> Work request:
Your task is to count the lines of the entries below that include the word "camera" and to give only the resulting number.

┌─ Given data

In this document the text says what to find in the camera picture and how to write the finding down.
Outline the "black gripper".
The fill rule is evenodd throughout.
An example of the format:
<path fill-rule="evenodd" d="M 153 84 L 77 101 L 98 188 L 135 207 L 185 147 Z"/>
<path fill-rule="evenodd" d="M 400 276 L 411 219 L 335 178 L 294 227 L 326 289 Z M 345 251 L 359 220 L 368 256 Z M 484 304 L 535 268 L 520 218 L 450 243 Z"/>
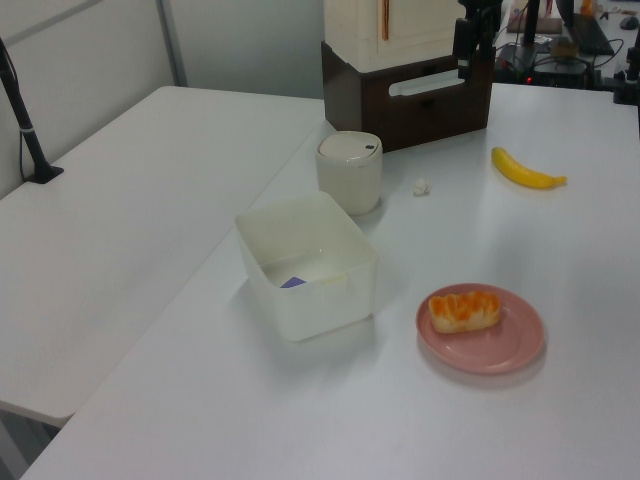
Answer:
<path fill-rule="evenodd" d="M 476 54 L 480 61 L 489 62 L 494 55 L 496 27 L 501 23 L 501 0 L 460 0 L 465 19 L 455 23 L 452 55 L 457 61 L 458 78 L 467 80 L 471 75 L 471 21 L 476 25 Z"/>

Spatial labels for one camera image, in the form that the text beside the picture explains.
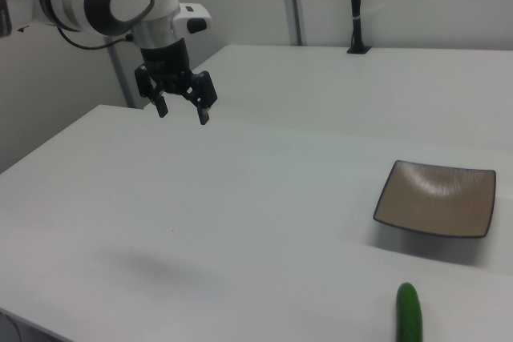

└─

> Final answer:
2